_Problem details_.
Each line of the data below that holds the word "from" is to be reported in full.

--- Exercise data Enclosed Below ---

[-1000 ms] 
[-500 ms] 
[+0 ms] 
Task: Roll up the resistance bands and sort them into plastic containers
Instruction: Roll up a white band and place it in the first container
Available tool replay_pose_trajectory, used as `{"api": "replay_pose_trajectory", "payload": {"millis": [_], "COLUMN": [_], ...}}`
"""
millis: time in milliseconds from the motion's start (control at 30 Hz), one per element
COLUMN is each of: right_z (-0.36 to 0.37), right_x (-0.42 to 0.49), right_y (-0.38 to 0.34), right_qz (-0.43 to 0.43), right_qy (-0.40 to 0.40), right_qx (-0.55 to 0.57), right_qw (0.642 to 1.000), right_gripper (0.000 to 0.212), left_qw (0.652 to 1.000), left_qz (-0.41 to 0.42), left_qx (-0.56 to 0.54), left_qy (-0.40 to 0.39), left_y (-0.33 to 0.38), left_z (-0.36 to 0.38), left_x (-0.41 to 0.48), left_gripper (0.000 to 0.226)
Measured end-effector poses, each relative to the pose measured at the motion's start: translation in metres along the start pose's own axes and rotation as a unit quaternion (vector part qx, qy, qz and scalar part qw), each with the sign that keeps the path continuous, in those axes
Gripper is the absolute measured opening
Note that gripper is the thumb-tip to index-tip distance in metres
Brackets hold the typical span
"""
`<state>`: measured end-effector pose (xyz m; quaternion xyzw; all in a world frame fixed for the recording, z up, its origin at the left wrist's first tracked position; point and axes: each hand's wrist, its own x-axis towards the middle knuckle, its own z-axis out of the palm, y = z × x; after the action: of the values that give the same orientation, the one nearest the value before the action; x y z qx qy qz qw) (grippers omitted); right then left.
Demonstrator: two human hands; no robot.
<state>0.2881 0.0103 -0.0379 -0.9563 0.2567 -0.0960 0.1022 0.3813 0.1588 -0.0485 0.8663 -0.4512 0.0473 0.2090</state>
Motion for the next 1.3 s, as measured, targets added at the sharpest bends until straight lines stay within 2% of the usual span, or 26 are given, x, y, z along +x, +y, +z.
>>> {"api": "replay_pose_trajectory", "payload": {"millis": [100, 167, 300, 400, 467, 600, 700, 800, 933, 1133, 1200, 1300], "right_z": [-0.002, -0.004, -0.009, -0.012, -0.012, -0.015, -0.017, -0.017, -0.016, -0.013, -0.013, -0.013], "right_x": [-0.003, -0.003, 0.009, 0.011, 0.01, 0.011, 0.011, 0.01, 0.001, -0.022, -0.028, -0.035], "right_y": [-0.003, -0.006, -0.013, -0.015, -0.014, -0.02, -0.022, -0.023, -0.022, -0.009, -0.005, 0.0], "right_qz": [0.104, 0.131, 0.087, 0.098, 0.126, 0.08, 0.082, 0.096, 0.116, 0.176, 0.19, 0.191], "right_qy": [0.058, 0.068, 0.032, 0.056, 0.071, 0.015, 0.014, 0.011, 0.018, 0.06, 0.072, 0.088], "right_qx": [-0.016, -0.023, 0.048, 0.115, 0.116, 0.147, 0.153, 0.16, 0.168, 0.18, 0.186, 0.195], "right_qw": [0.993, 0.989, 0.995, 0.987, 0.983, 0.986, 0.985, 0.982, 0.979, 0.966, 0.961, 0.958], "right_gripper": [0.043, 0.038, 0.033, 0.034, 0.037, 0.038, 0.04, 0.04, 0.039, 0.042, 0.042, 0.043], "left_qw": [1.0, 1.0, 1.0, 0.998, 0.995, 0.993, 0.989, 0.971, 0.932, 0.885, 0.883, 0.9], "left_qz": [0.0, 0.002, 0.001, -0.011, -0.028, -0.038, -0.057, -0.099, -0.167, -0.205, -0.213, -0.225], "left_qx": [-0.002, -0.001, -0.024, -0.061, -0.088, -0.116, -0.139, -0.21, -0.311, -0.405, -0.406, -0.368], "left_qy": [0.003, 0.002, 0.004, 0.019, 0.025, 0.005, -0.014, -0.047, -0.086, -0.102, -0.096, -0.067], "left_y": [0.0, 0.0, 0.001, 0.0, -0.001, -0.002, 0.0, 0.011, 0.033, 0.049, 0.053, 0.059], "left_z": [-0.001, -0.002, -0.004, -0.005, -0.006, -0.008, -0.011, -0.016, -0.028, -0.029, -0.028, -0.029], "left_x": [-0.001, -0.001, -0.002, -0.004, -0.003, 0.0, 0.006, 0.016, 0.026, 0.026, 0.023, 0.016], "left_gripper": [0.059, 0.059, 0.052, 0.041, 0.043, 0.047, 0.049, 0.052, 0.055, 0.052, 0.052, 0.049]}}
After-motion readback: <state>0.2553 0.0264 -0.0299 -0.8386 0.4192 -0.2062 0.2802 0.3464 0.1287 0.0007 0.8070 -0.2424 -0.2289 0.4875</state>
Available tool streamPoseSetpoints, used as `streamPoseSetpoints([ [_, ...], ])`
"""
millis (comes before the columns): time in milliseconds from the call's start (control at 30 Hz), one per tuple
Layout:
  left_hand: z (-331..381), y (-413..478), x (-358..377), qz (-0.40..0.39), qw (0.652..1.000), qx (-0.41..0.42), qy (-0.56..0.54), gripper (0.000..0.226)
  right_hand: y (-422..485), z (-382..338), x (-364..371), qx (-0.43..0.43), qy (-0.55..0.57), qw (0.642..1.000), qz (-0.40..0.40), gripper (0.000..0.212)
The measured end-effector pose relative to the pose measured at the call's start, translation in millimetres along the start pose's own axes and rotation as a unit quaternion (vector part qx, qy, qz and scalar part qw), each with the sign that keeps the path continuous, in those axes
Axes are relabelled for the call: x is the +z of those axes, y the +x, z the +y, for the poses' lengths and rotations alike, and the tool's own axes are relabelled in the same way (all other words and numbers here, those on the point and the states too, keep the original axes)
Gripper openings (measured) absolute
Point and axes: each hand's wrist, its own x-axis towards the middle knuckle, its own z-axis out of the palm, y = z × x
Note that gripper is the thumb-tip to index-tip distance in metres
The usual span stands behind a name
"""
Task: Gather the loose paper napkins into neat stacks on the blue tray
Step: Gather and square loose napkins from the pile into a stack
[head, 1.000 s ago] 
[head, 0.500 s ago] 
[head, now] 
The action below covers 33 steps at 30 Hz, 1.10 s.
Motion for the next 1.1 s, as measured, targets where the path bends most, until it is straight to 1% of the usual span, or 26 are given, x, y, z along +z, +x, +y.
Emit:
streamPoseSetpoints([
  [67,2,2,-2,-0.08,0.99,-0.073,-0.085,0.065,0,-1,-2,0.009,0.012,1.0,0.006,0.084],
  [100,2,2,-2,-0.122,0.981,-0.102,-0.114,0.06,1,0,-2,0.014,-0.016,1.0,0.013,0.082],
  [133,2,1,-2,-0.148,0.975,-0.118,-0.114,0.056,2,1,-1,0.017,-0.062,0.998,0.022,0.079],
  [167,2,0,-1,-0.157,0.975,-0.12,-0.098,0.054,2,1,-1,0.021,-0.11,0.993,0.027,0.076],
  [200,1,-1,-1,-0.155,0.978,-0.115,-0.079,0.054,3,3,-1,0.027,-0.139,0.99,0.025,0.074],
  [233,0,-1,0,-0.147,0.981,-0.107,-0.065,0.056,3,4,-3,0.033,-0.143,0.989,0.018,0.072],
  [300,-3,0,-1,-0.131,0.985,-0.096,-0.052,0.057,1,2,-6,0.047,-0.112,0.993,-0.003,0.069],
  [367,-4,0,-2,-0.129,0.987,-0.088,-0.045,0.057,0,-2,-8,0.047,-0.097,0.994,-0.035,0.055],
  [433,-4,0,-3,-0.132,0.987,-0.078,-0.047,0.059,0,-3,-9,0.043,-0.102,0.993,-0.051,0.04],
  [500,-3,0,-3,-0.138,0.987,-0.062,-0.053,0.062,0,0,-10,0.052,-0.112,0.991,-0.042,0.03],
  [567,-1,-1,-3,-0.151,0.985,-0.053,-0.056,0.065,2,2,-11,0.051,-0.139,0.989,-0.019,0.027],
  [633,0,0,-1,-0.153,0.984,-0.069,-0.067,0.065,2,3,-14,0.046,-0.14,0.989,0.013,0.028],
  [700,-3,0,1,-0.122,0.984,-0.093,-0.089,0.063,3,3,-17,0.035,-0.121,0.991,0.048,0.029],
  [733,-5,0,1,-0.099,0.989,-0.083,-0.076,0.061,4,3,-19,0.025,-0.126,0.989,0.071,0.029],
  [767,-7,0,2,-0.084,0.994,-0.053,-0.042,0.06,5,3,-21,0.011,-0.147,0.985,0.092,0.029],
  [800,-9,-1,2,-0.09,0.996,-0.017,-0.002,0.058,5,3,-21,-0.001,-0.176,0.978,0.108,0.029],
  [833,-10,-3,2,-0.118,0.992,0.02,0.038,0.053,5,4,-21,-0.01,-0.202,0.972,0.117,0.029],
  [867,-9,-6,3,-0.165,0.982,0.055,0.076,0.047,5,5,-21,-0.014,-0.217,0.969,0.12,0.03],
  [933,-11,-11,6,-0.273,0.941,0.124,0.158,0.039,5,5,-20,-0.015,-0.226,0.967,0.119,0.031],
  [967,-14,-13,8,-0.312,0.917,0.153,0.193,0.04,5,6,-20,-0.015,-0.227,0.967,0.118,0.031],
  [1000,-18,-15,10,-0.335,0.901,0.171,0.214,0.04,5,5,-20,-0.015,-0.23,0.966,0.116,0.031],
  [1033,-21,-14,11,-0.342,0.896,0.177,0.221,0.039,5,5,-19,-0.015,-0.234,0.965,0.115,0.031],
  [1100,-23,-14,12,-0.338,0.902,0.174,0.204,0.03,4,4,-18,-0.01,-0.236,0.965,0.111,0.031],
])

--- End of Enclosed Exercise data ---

_Solution for this task_.
millis: time in milliseconds from the motion's start (control at 30 Hz), one per element
millis (comes before the columns): time in milliseconds from the call's start (control at 30 Hz), one per tuple
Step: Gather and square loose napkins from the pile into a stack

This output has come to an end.